Exercise objective: For the entries below, count the lines containing "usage" and give only that number.

Listed entries:

----

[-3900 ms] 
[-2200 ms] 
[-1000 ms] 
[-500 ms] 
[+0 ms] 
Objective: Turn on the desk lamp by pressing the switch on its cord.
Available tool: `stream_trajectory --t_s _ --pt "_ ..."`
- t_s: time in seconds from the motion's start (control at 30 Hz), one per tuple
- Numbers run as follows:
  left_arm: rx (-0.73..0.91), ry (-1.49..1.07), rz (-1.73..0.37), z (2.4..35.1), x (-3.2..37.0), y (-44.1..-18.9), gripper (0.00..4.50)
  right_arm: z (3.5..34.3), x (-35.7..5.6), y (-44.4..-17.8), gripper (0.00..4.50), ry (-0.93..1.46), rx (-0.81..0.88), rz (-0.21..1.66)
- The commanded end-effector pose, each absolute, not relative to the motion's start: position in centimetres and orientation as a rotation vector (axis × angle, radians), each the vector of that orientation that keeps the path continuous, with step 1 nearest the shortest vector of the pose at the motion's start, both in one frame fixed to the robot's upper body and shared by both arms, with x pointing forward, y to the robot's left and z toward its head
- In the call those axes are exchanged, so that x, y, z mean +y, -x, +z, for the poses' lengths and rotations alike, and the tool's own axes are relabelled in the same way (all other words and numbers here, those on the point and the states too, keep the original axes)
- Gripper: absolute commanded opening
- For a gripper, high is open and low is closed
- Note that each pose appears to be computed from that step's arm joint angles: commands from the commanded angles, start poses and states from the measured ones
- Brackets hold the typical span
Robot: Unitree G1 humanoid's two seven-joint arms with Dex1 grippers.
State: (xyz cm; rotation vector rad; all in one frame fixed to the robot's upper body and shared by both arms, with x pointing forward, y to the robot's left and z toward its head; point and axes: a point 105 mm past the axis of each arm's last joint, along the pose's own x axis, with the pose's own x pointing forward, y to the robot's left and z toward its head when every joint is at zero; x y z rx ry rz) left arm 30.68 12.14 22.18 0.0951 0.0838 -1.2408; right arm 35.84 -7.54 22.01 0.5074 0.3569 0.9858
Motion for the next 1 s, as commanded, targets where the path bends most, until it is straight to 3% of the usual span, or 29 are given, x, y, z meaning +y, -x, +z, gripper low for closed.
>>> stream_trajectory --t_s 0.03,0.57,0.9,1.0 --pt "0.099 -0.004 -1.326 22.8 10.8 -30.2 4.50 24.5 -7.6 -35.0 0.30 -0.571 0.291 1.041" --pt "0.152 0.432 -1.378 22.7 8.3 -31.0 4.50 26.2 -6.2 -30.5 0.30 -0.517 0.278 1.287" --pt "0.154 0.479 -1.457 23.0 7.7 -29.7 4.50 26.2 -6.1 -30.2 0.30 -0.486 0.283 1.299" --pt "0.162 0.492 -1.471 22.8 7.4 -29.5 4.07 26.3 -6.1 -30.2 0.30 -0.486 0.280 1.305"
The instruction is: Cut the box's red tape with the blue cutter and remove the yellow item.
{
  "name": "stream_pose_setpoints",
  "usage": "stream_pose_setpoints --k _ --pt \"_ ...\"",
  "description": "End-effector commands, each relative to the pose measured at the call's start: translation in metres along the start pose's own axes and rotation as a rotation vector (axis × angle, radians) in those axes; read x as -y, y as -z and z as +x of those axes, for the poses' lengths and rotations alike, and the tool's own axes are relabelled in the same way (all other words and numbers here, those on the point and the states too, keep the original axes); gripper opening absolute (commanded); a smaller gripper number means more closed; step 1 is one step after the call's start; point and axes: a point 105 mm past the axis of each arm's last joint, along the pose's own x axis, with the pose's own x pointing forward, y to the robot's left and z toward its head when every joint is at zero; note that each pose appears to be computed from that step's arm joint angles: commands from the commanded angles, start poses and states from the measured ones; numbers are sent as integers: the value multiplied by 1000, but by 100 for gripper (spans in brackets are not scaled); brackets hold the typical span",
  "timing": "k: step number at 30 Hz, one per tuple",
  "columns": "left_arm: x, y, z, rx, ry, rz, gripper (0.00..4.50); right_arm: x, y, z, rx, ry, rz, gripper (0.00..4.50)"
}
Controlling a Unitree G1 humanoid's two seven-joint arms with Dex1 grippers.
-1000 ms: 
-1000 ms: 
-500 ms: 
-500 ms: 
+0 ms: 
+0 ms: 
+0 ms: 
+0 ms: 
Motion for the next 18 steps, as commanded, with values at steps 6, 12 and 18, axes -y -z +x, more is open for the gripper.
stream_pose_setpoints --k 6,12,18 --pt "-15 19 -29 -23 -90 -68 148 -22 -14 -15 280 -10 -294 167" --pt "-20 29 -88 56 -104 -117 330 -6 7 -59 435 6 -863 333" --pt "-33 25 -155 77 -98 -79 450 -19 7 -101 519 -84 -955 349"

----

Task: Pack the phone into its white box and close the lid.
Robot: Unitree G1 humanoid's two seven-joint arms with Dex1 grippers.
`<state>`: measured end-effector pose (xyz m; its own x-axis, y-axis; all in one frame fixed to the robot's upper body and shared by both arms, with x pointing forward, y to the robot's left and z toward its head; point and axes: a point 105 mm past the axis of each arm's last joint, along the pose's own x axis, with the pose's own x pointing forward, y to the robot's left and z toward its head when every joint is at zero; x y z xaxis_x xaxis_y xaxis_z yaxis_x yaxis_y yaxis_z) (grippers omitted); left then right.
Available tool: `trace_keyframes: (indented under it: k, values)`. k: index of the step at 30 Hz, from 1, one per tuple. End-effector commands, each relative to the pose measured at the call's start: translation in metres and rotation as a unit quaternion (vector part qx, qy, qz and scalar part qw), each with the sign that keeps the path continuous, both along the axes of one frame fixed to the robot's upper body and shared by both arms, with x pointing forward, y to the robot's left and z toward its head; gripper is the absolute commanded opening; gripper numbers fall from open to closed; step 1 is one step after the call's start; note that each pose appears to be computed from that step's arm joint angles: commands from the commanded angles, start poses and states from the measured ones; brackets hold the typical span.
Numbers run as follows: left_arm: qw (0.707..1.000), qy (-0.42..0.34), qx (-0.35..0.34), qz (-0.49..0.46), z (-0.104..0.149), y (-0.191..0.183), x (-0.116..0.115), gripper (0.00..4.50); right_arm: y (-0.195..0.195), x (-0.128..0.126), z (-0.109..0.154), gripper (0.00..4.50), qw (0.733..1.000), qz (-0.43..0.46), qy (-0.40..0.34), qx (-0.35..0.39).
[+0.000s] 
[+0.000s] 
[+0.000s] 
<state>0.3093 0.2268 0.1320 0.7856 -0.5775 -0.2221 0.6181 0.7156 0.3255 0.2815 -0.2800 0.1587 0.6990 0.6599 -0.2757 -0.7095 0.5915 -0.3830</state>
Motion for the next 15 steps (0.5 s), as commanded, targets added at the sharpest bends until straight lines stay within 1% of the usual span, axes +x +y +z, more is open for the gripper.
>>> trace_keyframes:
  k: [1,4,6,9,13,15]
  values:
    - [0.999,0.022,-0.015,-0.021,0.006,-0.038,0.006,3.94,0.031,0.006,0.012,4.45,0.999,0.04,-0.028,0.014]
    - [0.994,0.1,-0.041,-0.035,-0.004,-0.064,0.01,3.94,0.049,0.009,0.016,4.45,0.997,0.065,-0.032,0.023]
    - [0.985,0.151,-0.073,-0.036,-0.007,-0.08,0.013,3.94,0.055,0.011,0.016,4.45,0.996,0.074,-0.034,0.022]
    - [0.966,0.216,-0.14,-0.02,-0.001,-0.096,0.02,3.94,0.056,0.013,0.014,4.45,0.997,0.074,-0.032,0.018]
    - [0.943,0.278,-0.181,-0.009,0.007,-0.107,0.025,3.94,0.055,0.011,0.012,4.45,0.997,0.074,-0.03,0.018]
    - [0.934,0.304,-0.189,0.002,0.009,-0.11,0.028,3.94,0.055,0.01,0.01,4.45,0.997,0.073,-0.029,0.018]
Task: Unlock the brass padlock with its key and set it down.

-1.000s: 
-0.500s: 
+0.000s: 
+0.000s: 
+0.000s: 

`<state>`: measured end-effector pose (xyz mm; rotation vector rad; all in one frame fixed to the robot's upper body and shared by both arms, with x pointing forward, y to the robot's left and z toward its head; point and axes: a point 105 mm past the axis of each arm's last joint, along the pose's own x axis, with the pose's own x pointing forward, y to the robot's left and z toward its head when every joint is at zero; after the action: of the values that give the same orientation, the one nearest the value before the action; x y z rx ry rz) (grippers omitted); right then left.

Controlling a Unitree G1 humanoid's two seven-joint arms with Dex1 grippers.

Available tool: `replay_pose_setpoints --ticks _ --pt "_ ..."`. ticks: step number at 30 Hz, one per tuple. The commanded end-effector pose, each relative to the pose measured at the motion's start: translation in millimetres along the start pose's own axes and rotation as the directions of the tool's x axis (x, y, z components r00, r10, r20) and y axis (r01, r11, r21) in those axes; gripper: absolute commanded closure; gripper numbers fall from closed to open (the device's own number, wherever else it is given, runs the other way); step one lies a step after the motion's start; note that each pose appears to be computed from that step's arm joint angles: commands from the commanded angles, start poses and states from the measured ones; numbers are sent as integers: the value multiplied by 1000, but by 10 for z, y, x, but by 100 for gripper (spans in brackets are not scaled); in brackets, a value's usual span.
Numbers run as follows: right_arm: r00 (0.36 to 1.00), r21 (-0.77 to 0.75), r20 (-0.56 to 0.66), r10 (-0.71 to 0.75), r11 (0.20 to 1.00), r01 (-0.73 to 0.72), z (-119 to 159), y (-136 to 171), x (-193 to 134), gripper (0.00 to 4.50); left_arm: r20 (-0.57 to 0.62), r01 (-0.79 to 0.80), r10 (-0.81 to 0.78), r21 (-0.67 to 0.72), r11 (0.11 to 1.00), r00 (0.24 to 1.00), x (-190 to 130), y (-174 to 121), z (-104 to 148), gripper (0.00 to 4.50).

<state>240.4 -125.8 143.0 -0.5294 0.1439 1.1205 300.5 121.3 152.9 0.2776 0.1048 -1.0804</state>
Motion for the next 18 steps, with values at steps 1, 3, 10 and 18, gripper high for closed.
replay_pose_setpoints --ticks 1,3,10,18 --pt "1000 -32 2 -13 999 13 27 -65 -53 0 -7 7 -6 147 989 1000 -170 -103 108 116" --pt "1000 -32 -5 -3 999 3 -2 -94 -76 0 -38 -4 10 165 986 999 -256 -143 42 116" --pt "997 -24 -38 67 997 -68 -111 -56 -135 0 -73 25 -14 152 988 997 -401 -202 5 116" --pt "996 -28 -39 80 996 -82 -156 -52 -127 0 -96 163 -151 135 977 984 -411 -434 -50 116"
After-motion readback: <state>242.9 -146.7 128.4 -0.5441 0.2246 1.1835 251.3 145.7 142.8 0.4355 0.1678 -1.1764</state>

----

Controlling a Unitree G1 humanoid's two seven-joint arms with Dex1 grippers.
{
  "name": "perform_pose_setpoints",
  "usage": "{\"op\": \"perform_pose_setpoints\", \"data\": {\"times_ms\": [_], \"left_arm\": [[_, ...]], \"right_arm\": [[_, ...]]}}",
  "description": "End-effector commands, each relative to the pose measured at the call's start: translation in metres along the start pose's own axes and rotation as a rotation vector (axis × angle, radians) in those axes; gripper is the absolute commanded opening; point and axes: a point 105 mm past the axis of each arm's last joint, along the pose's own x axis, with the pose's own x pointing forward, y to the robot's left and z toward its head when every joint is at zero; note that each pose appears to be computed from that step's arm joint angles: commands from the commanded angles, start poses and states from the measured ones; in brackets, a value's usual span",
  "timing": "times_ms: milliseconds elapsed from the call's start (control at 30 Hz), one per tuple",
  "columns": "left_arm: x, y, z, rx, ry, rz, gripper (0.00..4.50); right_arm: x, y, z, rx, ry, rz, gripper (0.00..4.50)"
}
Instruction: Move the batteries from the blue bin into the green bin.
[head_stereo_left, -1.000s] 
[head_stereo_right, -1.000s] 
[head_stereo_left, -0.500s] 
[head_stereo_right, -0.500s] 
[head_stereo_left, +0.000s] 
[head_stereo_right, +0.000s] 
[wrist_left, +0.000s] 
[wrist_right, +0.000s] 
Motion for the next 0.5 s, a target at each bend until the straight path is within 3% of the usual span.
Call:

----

Solution to the exercise: 2